Tallmadge, OH (PRWEB) April 21, 2016
Summit Racing now offers PowerNation TV Engine Power Dirt Devil Parts Combos. The goal of the project was to show circle track racers to build a potent race-winning small block Chevy V8 using off-the-shelf components.
The PowerNation TV Engine Power team set its sights on the ultra-competitive Two-Barrel Late Model class, which has strict rules that engine builders must adhere to. Working within those guidelines, the team assembled a high-revving engine that could survive a harsh, dirt-filled track environment. See the build here.
Short Block Combo
Two-Barrel Late Model class rules stipulate that the motor must have a cast iron block. The team selected a Dart SHP engine block because of its extra-thick decks, blind head bolt holes, and provisions for a modern roller valvetrain. The engine was bored and stroked to a 409 cubic inch displacement.

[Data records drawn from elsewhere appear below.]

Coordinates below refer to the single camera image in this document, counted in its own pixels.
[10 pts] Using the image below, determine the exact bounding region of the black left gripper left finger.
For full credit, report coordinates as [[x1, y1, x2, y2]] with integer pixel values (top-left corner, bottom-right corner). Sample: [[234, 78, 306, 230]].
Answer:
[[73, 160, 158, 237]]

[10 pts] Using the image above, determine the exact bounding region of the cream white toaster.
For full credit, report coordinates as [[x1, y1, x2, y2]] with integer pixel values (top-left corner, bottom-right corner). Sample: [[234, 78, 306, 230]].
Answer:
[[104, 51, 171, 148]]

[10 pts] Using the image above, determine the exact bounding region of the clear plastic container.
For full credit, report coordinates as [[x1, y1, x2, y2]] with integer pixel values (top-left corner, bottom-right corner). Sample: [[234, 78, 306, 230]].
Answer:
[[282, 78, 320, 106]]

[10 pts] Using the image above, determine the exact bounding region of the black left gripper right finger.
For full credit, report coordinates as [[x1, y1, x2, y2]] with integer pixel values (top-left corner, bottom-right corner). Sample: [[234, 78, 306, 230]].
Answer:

The purpose-built racing engine also benefits from a bulletproof Eagle Specialty crankshaft and rods. To ensure reliable power in the 5,000-7,500 RPM range, the team used a COMP TK-series solid roller camshaft. The bumpstick features a special racing grind, with an extra small base circle to allow ample clearance for a longer stroke.
A COMP timing chain and gear set ensures rock-solid timing. Two-Barrel Late Model class motors require a wet sump oiling system. The Engine Power team looked to Moroso’s Circle Track 7 quart oil pan and pickup assembly, which guarantees proper oiling while staying in the class rules.
A dirt track engine lives in the 5,000 to 8,000 RPM range. And to stay legal in the Two-Barrel Late Model class, the motors must use iron cylinder heads. More importantly, the heads have to retain their stock valve angles, and no porting/polishing is permitted. With those strict parameters, the Engine Power team looked to Dart and its 230cc Iron Eagle Platinum Cylinder Heads.
The heads also benefited from Crower shaft mount rockers. To complement the COMP roller cam, the Engine Power team used COMP’s Endure-X roller lifters and COMP Hi-Tech pushrods.
Induction and Ignition Combo
Though the Dirt Devil’s racing class dictates a two-barrel carburetor, the motor can also run in a four-barrel class with a simple carb swap. To see what power gains could be had with more airflow, the Engine Power guys installed a four-barrel Quick Fuel Black Diamond 950 carburetor. The engine picked up over 80 horsepower versus the two-barrel setup.
The carburetor sits atop an Edelbrock Super Victor single plane intake. It’s a popular choice for racing engines, delivering the all-important high-RPM powerband. Spark delivery is handled by an MSD Pro Billet distributor and a Digital 6AL ignition box. The spark gets to the plus via MSD’s Super Conductor ignition wires.
The Engine Power team bolted on a set of Beyea Dirt Late Model headers that had been test-fitted to the race car. Proper fitment is critical, because it ensures that the headers won’t come into contact with any other components—which can lead to excessive heat soak and vibration, often with disastrous results.
The Dirt Devil also received a fresh coat of Dupli-Color White Engine Enamel. An old racer’s trick, the gloss white paint will reveal any leaks, even if the engine gets covered in muck. A set of Moroso die-cast tall valve covers provides ample valvetrain clearance.